● **Exercise details**
Pull every line with "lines" from the entries below.

┄┄┄┄┄┄┄┄┄┄┄┄┄┄┄┄┄┄┄┄

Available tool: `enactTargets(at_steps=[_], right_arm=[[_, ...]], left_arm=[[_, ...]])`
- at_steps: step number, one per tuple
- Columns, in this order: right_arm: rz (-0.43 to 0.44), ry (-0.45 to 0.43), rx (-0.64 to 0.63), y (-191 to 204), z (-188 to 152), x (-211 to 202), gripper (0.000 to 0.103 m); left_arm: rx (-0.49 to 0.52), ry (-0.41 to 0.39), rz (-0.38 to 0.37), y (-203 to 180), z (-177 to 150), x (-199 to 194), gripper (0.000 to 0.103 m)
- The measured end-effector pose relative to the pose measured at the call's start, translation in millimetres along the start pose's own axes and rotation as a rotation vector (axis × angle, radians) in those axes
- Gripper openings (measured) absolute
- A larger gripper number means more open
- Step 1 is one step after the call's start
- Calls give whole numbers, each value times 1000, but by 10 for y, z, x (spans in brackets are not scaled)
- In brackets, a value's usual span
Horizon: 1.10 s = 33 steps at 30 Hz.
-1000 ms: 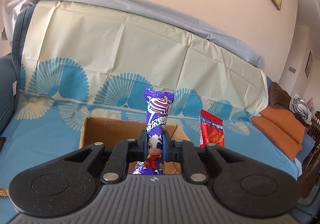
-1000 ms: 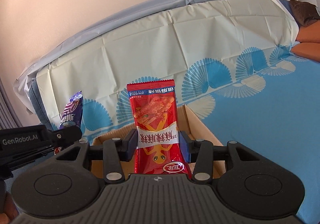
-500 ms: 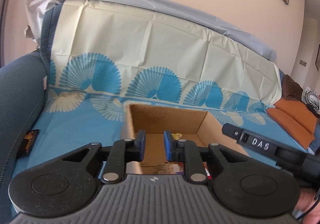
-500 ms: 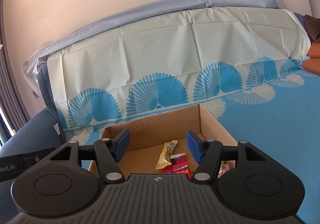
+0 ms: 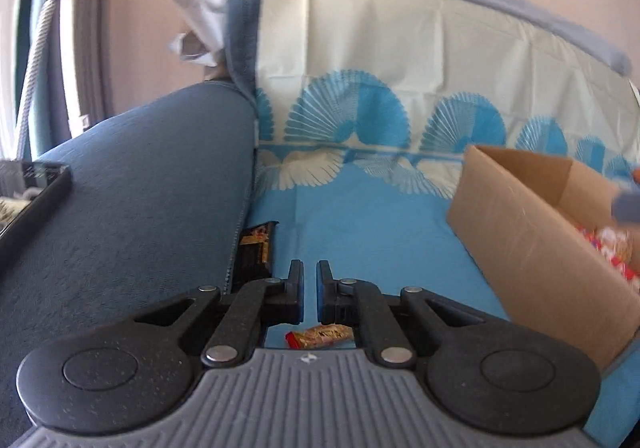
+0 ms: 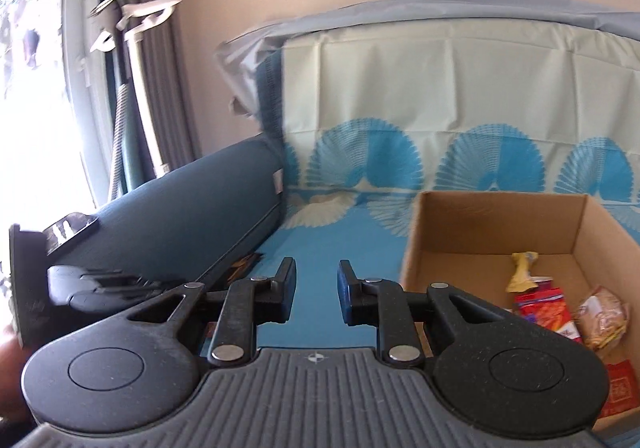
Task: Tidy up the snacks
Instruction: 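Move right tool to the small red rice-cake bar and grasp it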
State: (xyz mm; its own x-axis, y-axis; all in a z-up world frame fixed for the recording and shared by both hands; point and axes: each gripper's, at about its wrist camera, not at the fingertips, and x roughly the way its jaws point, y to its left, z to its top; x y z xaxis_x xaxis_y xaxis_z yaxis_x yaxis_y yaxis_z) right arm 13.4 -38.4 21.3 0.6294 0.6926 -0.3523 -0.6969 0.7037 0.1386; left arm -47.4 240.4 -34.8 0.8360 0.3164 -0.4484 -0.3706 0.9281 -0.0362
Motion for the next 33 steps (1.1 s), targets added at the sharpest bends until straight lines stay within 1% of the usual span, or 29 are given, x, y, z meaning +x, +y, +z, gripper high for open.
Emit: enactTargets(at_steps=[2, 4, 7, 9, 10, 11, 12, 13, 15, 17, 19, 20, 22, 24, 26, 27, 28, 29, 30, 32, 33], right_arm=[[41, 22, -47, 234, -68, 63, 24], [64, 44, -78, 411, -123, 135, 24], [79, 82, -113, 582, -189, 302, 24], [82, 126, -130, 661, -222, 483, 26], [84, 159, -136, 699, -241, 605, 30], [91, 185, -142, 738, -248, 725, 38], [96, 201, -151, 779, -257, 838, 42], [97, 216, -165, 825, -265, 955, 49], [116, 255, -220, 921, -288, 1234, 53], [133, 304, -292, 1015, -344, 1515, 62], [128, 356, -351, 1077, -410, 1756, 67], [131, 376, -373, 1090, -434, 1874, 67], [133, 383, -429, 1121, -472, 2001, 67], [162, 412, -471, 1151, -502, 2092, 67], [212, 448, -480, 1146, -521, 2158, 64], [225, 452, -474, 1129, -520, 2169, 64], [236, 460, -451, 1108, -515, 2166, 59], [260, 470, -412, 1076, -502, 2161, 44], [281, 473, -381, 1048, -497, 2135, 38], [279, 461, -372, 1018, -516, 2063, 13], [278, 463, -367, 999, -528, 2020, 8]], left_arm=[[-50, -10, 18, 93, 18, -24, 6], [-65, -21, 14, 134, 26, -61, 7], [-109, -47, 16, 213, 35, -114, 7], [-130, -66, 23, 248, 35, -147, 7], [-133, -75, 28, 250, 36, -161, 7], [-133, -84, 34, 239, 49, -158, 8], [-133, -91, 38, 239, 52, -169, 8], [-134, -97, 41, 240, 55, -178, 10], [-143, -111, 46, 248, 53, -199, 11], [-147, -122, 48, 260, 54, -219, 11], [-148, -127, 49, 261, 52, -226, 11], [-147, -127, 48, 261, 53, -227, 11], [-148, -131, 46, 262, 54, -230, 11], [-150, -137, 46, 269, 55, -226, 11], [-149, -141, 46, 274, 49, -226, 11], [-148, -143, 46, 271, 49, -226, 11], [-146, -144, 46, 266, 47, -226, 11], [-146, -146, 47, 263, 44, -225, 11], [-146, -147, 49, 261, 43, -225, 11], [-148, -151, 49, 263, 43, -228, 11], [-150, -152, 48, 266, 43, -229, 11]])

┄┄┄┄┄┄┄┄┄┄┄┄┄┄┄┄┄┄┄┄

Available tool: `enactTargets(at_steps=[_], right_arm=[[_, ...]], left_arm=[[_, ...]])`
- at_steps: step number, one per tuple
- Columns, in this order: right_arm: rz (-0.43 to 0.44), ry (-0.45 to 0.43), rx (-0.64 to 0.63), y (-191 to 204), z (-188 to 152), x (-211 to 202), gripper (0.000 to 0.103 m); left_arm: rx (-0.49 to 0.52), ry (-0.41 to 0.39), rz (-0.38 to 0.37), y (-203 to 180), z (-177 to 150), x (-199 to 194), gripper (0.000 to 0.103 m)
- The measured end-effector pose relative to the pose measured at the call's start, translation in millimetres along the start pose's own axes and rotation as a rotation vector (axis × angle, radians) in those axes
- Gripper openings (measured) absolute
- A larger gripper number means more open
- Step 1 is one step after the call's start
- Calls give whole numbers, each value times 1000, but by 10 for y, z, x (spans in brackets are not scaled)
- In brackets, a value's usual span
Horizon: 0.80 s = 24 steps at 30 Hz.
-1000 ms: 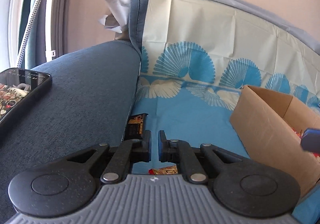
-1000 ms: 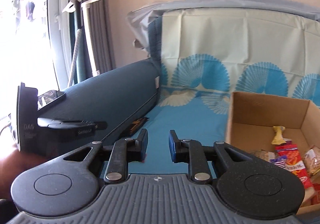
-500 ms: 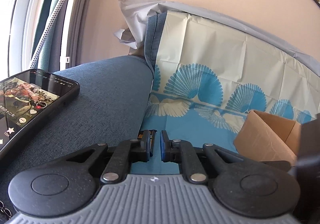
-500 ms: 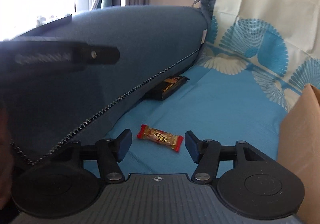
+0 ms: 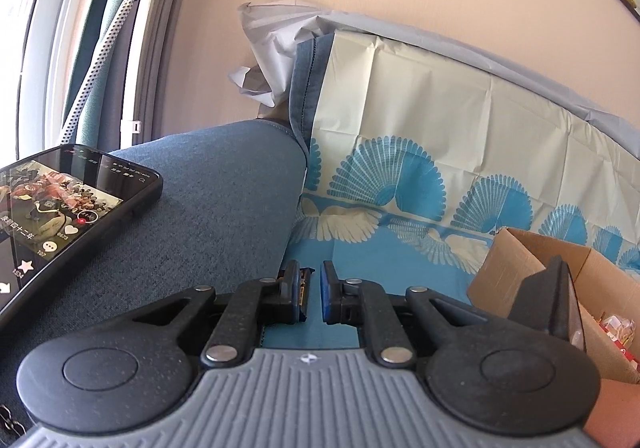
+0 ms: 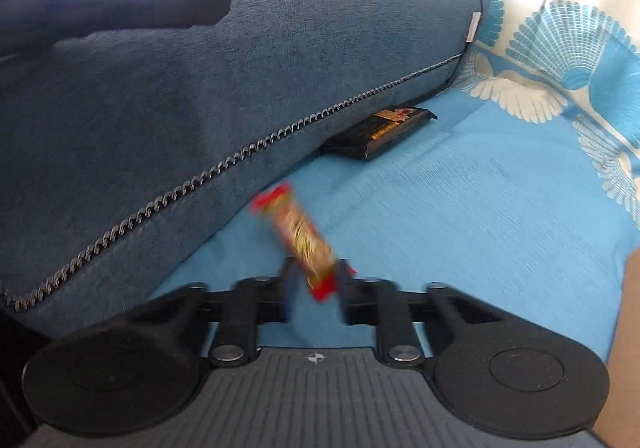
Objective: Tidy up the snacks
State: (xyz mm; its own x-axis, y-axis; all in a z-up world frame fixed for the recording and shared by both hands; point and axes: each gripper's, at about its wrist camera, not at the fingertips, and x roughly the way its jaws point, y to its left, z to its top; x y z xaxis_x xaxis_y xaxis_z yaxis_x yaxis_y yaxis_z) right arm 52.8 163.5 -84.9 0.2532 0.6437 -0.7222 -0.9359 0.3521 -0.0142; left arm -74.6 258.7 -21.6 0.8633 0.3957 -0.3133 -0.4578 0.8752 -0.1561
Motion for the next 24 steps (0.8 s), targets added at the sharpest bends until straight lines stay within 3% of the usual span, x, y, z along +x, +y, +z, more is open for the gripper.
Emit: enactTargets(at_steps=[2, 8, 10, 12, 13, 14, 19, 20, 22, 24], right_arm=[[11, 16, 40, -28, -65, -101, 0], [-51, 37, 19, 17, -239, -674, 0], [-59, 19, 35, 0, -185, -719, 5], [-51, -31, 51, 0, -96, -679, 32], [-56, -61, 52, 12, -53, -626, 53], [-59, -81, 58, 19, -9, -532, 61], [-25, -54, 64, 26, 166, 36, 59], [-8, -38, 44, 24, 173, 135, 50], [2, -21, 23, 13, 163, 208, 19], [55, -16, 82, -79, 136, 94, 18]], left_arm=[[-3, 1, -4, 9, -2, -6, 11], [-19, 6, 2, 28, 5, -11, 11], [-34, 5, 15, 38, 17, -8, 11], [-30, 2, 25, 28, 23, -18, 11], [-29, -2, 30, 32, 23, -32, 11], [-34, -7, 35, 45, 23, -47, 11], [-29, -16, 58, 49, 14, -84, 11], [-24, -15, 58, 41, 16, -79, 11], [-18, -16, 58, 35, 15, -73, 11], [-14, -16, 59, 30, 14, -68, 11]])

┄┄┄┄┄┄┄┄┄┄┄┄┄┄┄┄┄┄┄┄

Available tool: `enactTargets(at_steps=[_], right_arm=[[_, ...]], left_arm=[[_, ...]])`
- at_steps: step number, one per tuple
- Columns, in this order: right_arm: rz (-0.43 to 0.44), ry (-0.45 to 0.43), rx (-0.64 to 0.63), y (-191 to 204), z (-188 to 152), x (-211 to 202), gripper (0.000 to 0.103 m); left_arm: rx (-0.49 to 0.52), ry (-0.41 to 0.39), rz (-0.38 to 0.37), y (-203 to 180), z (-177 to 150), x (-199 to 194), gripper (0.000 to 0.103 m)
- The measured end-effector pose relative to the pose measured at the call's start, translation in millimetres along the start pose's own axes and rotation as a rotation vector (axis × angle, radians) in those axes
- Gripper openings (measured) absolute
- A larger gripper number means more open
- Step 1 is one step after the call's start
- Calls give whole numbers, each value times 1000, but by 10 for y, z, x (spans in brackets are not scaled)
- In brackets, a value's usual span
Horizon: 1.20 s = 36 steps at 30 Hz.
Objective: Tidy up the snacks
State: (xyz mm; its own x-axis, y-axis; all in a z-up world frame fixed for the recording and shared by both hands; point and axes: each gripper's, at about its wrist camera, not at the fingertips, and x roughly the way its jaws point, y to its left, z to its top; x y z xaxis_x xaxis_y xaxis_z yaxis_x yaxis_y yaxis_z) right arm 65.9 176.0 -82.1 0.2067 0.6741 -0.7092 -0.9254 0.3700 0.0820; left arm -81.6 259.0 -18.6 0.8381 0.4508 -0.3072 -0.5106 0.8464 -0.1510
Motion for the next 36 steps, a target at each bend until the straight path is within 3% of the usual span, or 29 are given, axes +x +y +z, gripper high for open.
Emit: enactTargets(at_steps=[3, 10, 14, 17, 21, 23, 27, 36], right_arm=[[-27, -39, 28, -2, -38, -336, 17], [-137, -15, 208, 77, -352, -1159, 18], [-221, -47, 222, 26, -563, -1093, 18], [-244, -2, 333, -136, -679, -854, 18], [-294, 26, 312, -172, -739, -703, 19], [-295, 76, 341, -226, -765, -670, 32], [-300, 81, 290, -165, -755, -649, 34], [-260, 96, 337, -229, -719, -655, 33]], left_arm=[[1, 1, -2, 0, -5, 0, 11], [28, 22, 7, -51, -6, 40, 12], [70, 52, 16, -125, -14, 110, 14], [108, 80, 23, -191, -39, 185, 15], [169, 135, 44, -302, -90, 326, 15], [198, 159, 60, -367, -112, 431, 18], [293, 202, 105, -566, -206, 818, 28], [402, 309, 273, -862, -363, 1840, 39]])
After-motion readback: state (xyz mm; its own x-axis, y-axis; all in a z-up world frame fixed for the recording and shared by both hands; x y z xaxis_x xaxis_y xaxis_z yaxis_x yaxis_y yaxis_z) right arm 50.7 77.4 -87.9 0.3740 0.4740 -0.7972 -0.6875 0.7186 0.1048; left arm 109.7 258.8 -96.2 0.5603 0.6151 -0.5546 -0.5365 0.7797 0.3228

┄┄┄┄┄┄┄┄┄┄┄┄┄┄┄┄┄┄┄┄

● **Response below**
Motion for the next 33 steps (1.1 s), targets added at the sharpest bends until straight lines stay within 1% of the usual span, or 29 are given, x, y, z meaning +x, +y, +z, gripper high for open.
Motion for the next 24 steps (0.8 s), targets added at the sharpest bends until straight lines stay within 3% of the usual span, x, y, z along +x, +y, +z, more is open for the gripper.

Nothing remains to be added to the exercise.